Hmmm... Just rang LBS and they were useless! Apart from not having the saddle that I ordered 8 days ago (and was promised within 2-3 days), the guy on the phone said he couldn't remember the last time they sold a tourer, and he couldn't get a Dawes, Kona, Revolution etc etc.

So now I need a specialist - either online or down south somewhere. I'm in Winchester, so London and Southampton are close enough (Southampton much easier). Online is fine except I'm concerned about fit...

Suggestions welcome!


----------



## aberal (11 Apr 2011)

Really, you need to try your bike for size before you commit to buy. The Edinburgh Bike Coop only have stores as far south as Sheffield so that probably counts them out. The Dawes website has a dealer locator here so there should be at least a couple of dealers in your vicinity.


----------



## funnymummy (11 Apr 2011)

I love my Dawes Horizon, Spent ages choosing the right bike, tested all different kinds/styles before finaly settling on her - I was a little terrified first time I rode her, having been used to riding in a much more upright position for years, and it took some getting used to being on the drops too, but once over the initial nerves & wobbles It was fabulous. 
I have covered many miles & loved touring on her - Sadly though I am now selling her & reverting back to a flat barred bike, after an accident last year (sliced my thumb in half & needed surgery to repair it) I have suffered from carpal tunnel & limited use of my left thumb, I can't use the drops for long & spend most of my rides on the cross/flat part of the bars, which means if I need to brake quickly I am kind of stuffed!!


----------



## jay clock (11 Apr 2011)

I live in Winchester too! The two local LBSs are actually quite good, but agreed they will not go to much effort in getting in models they dont stock.

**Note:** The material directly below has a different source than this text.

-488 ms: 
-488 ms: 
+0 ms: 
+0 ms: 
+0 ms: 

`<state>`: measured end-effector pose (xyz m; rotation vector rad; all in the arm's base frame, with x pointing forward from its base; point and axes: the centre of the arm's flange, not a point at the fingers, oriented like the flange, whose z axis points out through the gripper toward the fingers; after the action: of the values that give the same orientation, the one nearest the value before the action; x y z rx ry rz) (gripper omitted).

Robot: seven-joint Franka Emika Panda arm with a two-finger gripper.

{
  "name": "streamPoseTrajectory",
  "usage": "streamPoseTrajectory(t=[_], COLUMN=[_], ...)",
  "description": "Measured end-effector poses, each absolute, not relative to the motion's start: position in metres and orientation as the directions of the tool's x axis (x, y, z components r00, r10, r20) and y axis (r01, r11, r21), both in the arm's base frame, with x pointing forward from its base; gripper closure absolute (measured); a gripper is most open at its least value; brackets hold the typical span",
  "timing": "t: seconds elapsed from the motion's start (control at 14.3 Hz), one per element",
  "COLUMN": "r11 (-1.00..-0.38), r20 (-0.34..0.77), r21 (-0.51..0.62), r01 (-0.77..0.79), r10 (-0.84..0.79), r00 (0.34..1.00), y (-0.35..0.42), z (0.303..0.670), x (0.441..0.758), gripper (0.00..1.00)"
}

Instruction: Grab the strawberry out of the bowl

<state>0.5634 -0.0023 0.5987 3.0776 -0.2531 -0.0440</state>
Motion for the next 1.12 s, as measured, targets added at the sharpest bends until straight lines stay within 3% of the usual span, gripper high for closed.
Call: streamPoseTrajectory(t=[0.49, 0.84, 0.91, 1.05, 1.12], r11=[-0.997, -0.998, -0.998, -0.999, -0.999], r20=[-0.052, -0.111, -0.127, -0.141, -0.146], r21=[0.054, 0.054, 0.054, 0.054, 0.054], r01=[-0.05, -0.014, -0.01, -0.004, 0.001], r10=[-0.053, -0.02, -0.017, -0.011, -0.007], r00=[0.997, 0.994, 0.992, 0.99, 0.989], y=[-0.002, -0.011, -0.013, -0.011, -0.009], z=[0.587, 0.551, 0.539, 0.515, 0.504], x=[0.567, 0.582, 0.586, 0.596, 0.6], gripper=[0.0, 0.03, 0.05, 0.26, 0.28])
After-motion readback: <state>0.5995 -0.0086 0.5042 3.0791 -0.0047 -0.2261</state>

Having had a Dawes Galaxy equivalent I have moved to a flat barred tourer. Koga Miyata. Now it is well above £700, but you are welcome to have a look/ a chat, to get some ideas. My partner has Specialized Sirrus which she has also used for touring and it was fine.

It is only the Brits who have this "must have drop bars" attitude to tourers. The massive disadvantage is the brakes are feeble compared with v brakes (unless you go for some "clever" solution to allow V brakes with STI levers, or disks)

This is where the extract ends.